Há 20 anos Suzana trabalha no cuidado de animais. Ela os acolhe, castra e busca adotantes. Mas é comum não encontrar novas famílias para os cães, que acabam ficando em sua casa.    Ela conta que se torna normal ver cães pelas ruas da cidade, e que são as ONGs e os voluntários quem têm feito as principais ações de resgate desses animais. 

Já a protetora Linda Inês da Silva, 26 anos, do bairro Passo da Areia, procurou o Diário Gaúcho para contar a história de um cachorro que ela e a mãe salvaram. Há algumas semanas, as duas escutaram disparos por perto. Depararam-se com o vizinho atirando em alguns cães. É que ele estava de mudança, e não queria levar os animais. 

Segundo Linda, três acabaram morrendo e um quarto ela conseguiu salvar. Após registrar um Boletim de Ocorrência, buscou a prefeitura para encaminhar o animal ferido a algum veterinário, mas não obteve ajuda.  

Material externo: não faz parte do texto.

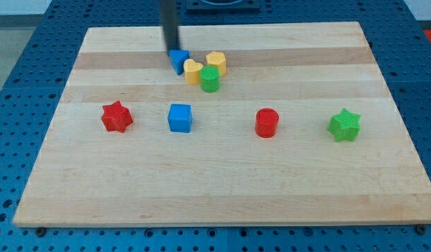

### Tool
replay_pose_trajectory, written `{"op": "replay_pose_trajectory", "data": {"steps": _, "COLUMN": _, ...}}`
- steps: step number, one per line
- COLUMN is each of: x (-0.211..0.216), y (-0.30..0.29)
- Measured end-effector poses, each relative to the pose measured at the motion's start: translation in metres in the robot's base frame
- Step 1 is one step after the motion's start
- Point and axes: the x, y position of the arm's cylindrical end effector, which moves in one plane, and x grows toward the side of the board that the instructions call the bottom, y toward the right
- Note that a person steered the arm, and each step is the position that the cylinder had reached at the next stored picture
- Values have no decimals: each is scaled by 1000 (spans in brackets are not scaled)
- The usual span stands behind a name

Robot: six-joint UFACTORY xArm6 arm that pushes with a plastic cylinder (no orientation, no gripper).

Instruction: Move the red star to the left side of the board

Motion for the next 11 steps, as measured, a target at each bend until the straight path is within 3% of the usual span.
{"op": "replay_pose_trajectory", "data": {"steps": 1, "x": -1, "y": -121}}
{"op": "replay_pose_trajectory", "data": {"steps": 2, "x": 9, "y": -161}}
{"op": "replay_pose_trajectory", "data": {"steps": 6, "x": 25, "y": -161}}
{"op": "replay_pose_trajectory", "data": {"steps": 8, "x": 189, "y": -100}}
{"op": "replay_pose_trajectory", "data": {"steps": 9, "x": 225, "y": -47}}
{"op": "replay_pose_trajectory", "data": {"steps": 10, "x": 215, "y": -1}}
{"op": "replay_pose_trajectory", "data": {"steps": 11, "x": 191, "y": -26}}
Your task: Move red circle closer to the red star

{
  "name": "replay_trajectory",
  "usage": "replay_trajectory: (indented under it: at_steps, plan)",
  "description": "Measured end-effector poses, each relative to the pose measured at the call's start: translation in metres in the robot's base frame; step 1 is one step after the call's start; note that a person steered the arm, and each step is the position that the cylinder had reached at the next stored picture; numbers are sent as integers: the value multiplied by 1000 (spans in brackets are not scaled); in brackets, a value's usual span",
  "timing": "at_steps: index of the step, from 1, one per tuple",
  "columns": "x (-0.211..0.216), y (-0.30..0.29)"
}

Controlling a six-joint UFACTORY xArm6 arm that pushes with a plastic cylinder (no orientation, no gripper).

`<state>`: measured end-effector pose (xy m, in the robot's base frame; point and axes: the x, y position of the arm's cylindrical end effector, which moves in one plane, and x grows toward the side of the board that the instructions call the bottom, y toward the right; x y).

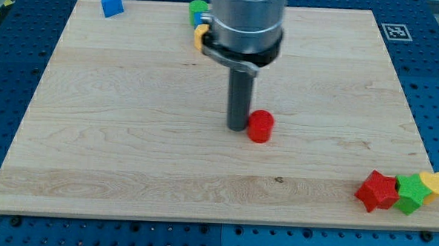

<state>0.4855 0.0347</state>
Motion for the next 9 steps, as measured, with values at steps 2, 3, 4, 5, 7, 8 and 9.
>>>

– Viamão é uma tristeza em relação aos animais. Aqui, os bichos morrem na rua sem atendimento. E não são castrados. Eles ficam se multiplicando e não damos conta de tanto bicho – declara Linda, que ainda comenta sobre a falta de um projeto eficaz de esterilização.  

A reportagem questionou a prefeitura de Viamão sobre os problemas apontados pelas protetoras e sobre as ações voltadas aos animais que a gestão tem desenvolvido. Não obtivemos um retorno até o fechamento desta edição. 

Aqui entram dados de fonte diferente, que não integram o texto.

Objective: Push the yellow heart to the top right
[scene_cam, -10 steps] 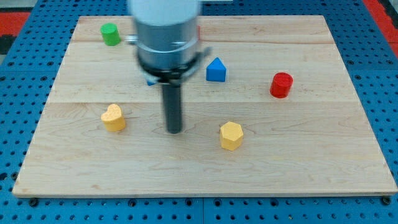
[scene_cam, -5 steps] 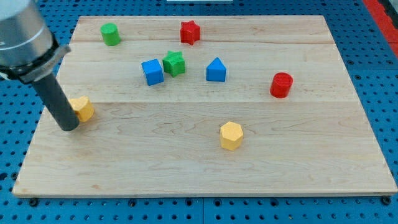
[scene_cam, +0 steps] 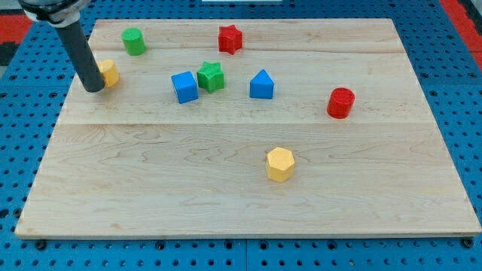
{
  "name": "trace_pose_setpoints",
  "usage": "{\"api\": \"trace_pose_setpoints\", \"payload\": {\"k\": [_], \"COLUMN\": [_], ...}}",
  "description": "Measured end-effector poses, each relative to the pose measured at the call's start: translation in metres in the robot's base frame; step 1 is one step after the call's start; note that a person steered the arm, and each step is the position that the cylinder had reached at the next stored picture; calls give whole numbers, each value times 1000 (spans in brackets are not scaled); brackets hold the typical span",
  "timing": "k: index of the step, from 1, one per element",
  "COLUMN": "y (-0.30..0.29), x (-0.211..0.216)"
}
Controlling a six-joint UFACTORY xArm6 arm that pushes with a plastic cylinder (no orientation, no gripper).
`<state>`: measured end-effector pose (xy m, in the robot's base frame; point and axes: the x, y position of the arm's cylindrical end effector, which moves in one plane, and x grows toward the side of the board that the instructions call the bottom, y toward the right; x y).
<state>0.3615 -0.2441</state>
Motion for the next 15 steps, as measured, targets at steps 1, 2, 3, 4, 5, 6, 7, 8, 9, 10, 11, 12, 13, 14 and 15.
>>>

Suzana, que no momento passa por dificuldades financeiras, pede doações de alimentos para seus cães, além de fazer um apelo para quem tiver interesse em adotá-los. Para ajudar a dona de casa, entre em contato pelo telefone (51) 99227-6596.

Acolhimento consciente 

Uma pesquisa realizada pelo Instituo Pet Brasil, divulgada em 2019, estimava a existência de 3,9 milhões de animais vivendo nas ruas ou sob os cuidados de pessoas com poucas condições financeiras no país. O veterinário Humberto Schmidt, especializado em atendimento comportamental para cães e gatos, comenta que, além do abandono, esses animais costumam passar por situações traumáticas como maus tratos, fome e exposição prolongada a climas extremos. Ele explica que, quando resgatados, em razão das experiências negativas que viveram, esses cães e gatos pedem demonstrar comportamentos de medo e ansiedade. Por isso, é importante que seus tutores tenham paciência com os animais acolhidos. 

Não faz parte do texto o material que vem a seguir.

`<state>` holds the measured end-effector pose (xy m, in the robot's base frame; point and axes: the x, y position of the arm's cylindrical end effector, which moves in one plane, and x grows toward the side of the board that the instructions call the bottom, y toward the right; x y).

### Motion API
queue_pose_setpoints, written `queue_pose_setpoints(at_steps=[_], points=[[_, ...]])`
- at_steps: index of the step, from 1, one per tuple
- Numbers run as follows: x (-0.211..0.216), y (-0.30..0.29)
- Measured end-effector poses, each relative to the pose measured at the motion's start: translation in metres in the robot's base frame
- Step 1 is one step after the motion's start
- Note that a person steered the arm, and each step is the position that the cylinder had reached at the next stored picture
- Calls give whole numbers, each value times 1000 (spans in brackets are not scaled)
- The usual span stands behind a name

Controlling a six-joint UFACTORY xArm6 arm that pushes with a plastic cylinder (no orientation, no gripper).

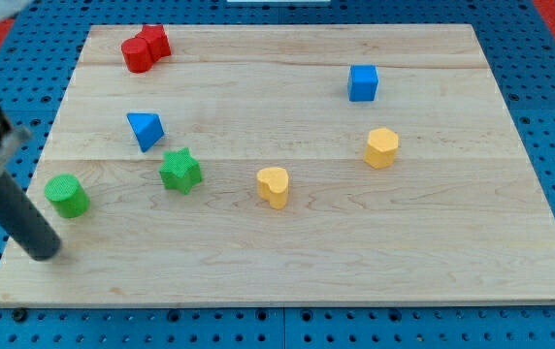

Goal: Move the green circle above the blue triangle

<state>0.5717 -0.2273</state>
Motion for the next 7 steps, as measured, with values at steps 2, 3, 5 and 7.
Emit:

Humberto reforça que o resgate de animais é uma atitude muito nobre, porém é necessário que o protetor tenha consciência de seus limites e capacidades. 

– Quem faz o resgate precisa oferecer condições mínimas de nutrição, higiene e cuidados veterinários. A superlotação de animais resgatados pode gerar problemas comportamentais para esses animais por conta do estresse, além de propiciar a contaminação e transmissão de doenças – comenta.

Para garantir o bem-estar dos animais acolhidos das ruas, é importante compreender que eles possuem comportamentos, características e necessidades diferentes uns dos outros. O veterinário apresenta algumas orientações para auxiliar os tutores na adaptação e cuidados diários dos animais resgatados:

/// Evitar movimentos bruscos e usar um tom de voz mais baixo e calmo pode ajudar no processo de adaptação.  

/// Evitar interações forçadas. É importante priorizar que o mascote tenha a iniciativa de se aproximar. Quando isso acontecer, o tutor pode recompensar o pet com alguns petiscos e brincadeiras, para reforçar positivamente a aproximação do novo amigo. 

/// Organize o ambiente. Eles precisam de locais adequados para descansar, se abrigar, se alimentar e fazer suas necessidades.  

/// É saudável oferecer uma rotina com horários específicos para os animais, como momentos reservados para passeios ou brincadeiras. 

/// Acima de tudo, levar o pet ao veterinário e acompanhar com atenção seu estado de saúde.